Испытание „Словом…“ - страница 10

стр.

Вывод мог быть только один. Рязанец Софоний не был автором ни «Задонщины», ни, конечно же, «Слова о полку Игореве». (5, 192) Упоминание имени Софония в «Задонщине» было данью признательности автора и всего русского народа за своевременную весть и, главное, конечно же, за его мужество. Тем более что Ржига установил и положение вестника при дворе Олега Ивановича. В грамоте 1372 года, выданной Олегом рязанским за восемь лет до Куликовской битвы известному Ольгову монастырю, сохранился перечень рязанских бояр, подтверждающих юридический акт своего князя. Первым, на самом почётном месте, был назван Софоний Алтыкулачевич, по-видимому тот самый доверенный человек великого князя рязанского, который в известной мере предопределил исход трагического столкновения Орды и Москвы возле «Дона великого»…

Открытие приписки к псковскому Апостолу 1307 года и «Задонщины» со всеми её списками и отголосками в тексте «Сказания о Мамаевом побоище» показало наглядно, что «Слово о полку Игореве» не просто существовало в русской письменности задолго до своего опубликования на рубеже XVIII–XIX веков; оно существовало, как можно думать, в разных редакциях, или, как говорили в старину, изводах, оказывало влияние на литературный процесс, прямо или косвенно цитировалось. Были найдены и другие памятники русской письменности, своим слогом, образностью, ритмикой, древностью составившие достойное окружение «Слову…», — «Моление Даниила Заточника», «Повесть об убиении Андрея Боголюбского», «Слово о князьях», «Слово о погибели Русской земли», некоторые апокрифы, в которых, как например, в «Слове Адама во аде к Лазарю» или в «Слове о правде и неправде», происходящем из сборника Кирилло-Белозерского монастыря, можно видеть стилистические обороты, схожие с языком древней поэмы.

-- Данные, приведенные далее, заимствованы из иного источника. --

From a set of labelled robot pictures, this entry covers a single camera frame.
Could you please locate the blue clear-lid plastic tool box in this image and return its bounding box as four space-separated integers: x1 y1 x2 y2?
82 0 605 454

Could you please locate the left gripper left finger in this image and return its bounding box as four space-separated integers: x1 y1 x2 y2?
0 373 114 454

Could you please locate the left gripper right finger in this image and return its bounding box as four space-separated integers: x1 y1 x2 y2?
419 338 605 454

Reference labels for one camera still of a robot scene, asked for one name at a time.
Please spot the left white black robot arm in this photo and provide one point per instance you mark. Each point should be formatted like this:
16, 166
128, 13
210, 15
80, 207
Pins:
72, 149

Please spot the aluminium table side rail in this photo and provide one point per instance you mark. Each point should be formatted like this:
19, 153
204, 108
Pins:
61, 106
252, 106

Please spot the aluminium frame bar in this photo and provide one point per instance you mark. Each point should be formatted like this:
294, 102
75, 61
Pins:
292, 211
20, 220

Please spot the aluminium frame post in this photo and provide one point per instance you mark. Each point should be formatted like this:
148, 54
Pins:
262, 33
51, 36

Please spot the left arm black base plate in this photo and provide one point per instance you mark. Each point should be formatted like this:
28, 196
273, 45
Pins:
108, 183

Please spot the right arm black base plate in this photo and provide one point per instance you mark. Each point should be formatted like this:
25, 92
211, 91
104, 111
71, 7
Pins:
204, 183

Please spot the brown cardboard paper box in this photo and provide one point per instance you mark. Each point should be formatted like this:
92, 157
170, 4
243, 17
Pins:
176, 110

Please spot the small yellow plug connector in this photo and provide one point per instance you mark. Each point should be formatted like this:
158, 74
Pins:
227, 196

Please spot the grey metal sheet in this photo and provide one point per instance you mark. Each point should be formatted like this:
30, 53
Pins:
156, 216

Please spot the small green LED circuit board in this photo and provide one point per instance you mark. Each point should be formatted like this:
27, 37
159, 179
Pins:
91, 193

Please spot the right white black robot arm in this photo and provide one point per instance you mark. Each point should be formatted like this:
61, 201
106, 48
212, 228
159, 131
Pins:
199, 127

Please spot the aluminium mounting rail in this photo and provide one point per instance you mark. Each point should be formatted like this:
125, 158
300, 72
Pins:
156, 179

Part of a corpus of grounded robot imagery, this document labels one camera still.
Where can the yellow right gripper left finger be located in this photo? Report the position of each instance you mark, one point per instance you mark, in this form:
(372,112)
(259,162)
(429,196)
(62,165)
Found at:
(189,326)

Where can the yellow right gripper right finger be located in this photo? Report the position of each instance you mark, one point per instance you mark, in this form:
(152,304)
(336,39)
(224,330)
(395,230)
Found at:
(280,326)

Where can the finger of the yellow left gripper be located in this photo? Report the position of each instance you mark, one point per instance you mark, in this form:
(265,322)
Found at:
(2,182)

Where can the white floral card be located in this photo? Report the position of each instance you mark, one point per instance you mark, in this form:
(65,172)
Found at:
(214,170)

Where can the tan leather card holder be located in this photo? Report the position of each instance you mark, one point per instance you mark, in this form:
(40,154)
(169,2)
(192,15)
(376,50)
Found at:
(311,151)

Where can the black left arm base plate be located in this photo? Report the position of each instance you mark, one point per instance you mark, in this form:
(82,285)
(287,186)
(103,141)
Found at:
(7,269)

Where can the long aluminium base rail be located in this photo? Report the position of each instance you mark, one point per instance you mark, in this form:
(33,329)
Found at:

Теперь уже нельзя было вслед за А.С. Пушкиным сказать, что «за нами тёмная степь, и на ней возвышается единственный памятник: „Песнь о полку Игореве“…». Открытия следовали за открытиями, и в 1883 году Е.В. Барсов, подводя итоги изучению «Слова…», мог с достоинством отметить, что «теперь никому и в голову не приходит заподозревать в нём (то есть в „Слове…“. — А.Н.) новейшую подделку или же позднейшую компиляцию из старинных преданий. Изучение его стремится или к тому, чтобы восстановить текст рукописного оригинала, напечатанного в первом издании, в его палеографической точности, исправить испорченные места и восстановить истинный смысл их, или же к тому, чтобы понять его в частях и целом в связи с эпохой западновизантийской образованности XII века».

3

Впрочем, так ли уж серьёзны были сомнения в подлинности «Слова о полку Игореве»? Знакомясь с литературой о «Слове…», вникая в полемику по поводу истолкования того или иного выражения, прочтения отдельных слов и тёмных мест, можно заметить, что серьёзной оппозиции, отрицающей древность, или, как стали потом говорить, подлинность «Слова…», на первых порах не было. Познакомившись с текстом поэмы А.Шлёцер признал его безусловную древность. Е.Болховитинов возражал всего лишь против отнесения сочинения к XII веку, считая, что поэма о походе Игоря была написана в конце XIV или в XV веке, — мнение, до сих пор разделяемое некоторыми учёными.

Первые голоса скептиков раздались, когда подлинник рукописи исчез в огне пожара, и сравнивать печатный текст оказалось не с чем. Но сгорел ли он?

Уже в наше время П.Н. Берков, крупнейший знаток культуры и литературы XVIII века, обратил внимание на рассказ о гибели коллекции А.И. Мусина-Пушкина, сообщённой княгиней С.В. Мещерской. Она родилась в январе 1822 года, так что быть свидетельницей нашествия французов в 1812 году не могла. Но она была внучкой А.И. Мусина-Пушкина, дочерью князя В.П. Оболенского и княгини Е.А. Оболенской, урождённой Мусиной-Пушкиной, и обстоятельства гибели коллекции деда были ей известны чуть ли не со слов очевидцев.

По её словам, летом 1812 года, когда вторжение наполеоновской армии стало уже возможным, А.И. Мусин-Пушкин, уезжая в ярославское имение, из предосторожности убрал самые ценные рукописи в подвальные кладовые и замуровал в них вход. Позднее, когда неприятель подошёл к Москве, граф послал подводы, чтобы всё вывезти в деревню. Сняты и отправлены в деревню были все картины, серебро, статуи, но до замурованных кладовых не решились дотронуться. В деревню выехала почти вся дворня: для охраны дома осталось лишь несколько семей.